(PROMPT) Reproduce, exactly, the lines of the material below from the line containing "(372, 109): 2.60" through the line containing "Spatial annotation of", with both end lines included and nothing else.

(TASK INPUTS)
>>>>

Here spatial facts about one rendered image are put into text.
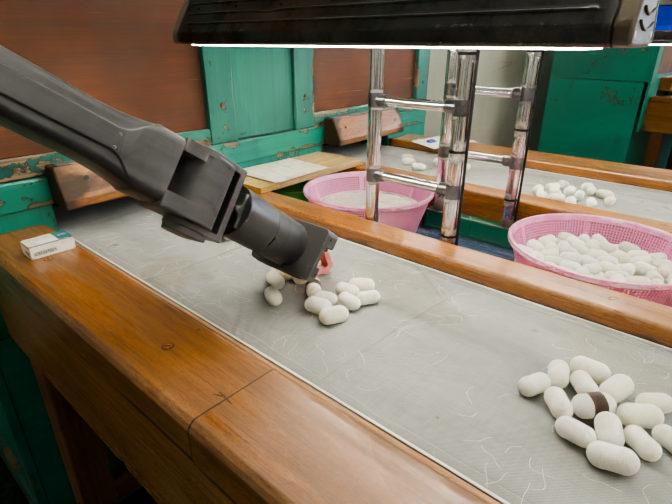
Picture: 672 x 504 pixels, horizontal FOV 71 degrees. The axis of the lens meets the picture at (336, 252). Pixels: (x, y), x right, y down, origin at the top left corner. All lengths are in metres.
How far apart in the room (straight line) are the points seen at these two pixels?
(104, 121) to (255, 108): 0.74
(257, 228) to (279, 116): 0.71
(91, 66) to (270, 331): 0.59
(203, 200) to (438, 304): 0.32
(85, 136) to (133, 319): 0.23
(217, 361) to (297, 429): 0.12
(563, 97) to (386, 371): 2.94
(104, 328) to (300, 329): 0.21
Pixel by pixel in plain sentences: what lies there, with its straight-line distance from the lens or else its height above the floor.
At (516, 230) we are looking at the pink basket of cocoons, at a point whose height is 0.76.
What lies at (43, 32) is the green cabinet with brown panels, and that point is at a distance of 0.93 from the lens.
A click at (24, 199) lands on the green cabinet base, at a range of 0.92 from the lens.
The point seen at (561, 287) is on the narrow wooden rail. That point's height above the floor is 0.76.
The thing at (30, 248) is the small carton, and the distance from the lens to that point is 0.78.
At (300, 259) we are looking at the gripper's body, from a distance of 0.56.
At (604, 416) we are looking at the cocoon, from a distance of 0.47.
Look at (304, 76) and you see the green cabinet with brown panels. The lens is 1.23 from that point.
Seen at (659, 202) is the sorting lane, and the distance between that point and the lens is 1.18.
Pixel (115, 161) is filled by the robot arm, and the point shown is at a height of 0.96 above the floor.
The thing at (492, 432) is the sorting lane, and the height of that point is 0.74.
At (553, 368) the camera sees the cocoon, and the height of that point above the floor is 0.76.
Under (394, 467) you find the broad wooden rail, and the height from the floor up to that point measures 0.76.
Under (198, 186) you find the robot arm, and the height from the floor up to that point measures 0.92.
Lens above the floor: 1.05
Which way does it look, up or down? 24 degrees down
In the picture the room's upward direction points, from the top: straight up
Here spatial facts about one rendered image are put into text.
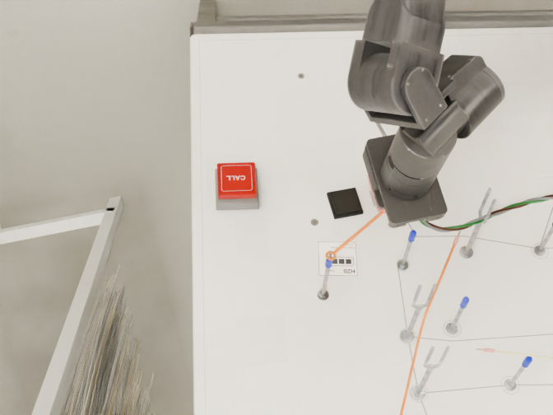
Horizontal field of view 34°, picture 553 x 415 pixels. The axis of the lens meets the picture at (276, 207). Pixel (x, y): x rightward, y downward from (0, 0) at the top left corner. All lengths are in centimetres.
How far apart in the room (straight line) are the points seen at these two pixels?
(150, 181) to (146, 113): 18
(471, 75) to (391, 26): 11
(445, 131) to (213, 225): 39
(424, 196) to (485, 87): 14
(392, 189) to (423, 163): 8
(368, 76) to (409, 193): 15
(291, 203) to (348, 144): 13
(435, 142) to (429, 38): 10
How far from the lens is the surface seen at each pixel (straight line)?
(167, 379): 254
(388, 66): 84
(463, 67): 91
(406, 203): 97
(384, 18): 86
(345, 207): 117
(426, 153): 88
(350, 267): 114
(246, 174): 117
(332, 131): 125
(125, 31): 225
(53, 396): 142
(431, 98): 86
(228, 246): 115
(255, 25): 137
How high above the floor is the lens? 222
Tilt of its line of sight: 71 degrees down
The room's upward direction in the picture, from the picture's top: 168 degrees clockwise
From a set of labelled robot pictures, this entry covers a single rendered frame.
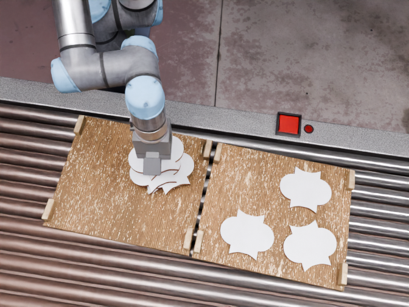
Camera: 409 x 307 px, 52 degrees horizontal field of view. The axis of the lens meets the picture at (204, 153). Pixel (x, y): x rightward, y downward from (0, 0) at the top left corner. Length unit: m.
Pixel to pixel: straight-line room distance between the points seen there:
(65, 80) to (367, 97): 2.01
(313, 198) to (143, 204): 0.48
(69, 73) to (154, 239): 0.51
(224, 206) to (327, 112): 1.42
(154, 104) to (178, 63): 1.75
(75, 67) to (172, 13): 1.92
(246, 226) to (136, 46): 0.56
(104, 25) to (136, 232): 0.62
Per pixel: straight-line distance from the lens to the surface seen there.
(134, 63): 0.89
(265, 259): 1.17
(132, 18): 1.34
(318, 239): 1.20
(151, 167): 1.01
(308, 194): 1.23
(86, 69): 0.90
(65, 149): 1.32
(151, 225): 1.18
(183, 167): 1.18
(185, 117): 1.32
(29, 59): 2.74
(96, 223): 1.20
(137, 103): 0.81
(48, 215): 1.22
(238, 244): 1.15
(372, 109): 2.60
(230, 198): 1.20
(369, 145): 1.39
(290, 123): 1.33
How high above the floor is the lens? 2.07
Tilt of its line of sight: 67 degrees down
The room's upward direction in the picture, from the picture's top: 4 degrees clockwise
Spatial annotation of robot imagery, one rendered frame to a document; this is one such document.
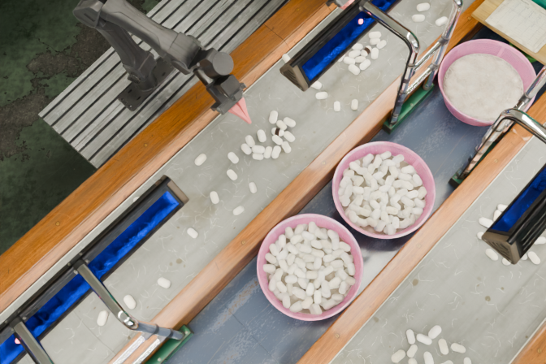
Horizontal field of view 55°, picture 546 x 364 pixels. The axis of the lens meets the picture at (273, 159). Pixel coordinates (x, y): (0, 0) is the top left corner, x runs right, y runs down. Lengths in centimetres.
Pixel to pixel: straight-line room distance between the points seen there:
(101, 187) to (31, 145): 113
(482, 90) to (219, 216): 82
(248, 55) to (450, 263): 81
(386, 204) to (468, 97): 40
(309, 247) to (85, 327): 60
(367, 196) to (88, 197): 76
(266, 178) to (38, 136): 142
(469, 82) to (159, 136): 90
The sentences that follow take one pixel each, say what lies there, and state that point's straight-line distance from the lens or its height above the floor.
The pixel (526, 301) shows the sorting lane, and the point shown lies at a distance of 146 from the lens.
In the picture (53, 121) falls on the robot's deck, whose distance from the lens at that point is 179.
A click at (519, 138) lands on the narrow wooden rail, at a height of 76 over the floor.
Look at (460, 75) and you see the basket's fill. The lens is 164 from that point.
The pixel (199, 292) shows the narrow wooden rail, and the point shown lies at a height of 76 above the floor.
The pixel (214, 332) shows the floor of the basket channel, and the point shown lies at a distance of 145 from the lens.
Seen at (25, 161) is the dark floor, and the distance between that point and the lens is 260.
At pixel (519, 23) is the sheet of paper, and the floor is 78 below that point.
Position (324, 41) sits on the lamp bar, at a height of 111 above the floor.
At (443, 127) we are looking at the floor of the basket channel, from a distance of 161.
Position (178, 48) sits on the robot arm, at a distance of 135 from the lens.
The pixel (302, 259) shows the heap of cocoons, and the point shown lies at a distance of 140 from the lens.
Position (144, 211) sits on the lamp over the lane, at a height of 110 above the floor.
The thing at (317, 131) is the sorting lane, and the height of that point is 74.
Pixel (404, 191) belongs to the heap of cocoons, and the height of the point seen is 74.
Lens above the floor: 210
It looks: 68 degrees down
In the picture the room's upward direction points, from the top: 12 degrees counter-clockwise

<<<<

(WRITTEN ANSWER)
(372, 109): 2.60
(230, 198): 1.20
(369, 145): 1.39
(290, 123): 1.33
How high above the floor is the lens? 2.07
Tilt of its line of sight: 67 degrees down
The room's upward direction in the picture, from the picture's top: 4 degrees clockwise
Spatial annotation of robot imagery, one rendered frame to a document; this is one such document.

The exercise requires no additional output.